Miranda Prescott, News Editor
Governor Kay Ivey announced at a press conference on Wednesday that the current mask order in effect will be extended until Jan. 22, 2021.
The “safer-at-home” order, which was set to expire on Friday, Dec. 11, remains the same as its preceding order, barring the mask extension.
“I am asking that the citizens of Alabama use the common sense that the Lord gave them,” said Ivey. “I’m not trying to be Governor MeeMaw like social media may suggest.”
Ivey’s reasoning behind the extension is due to the current spike in cases that the state has seen over the course of the past month.
According to the Alabama Department of Public Health, there have been 41,430 confirmed cases in the state over the past 14 days, with over 120,000 more that have been tested. There have also been approximately 3,985 deaths from the virus in the state thus far, with 460 more probable.
As for Jacksonville State University and the surrounding area, the university is reporting 38 cases being tracked through its dashboard as of Wednesday. Calhoun County is reporting 1,206 positive cases over the past 14 days with 51 hospitalizations from the virus.
Both Ivey and Scott Harris, the state health officer, said that these are “dark days” for the state regarding the pandemic and that the numbers in the state are similar to how they appeared in July.
Harris said that the COVID-19 vaccine will hopefully be in the state — pending authorization from the Food and Drug Administration — by early next week. However, the state has plans to slowly distribute them due to the storage conditions of the specific vaccine the state will acquire.

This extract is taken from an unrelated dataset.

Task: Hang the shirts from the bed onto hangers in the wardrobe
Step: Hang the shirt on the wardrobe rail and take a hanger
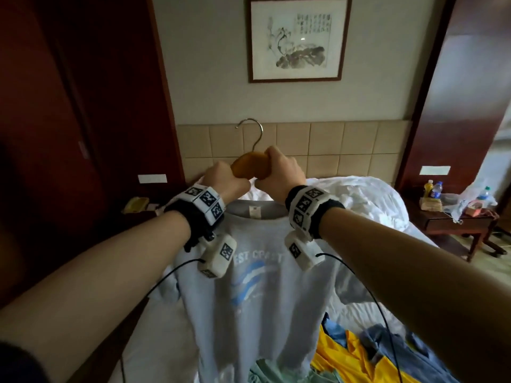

“The Pfizer vaccine is required to be kept at around negative 80 degrees, and only a handful of areas in the state can support that,” said Harris. “We will be getting shipments of approximately 950 vaccines at a time.”
While the state will be starting out with the Pfizer vaccine, Harris explained that the Moderna vaccine will also be making its way to the state soon, and that no one should be charged to get the vaccine because it is coming to the state through a federal grant.
Harris also reminds Alabamians that the Pfizer vaccine is to be taken in two doses, and that nursing homes and health care workers will receive priority once the state can distribute them.
While these groups have the immediate priority, however, it may be as late as early summer 2021 before the average Alabamian has access to the vaccine, as it may not be available in large quantities to the state until then.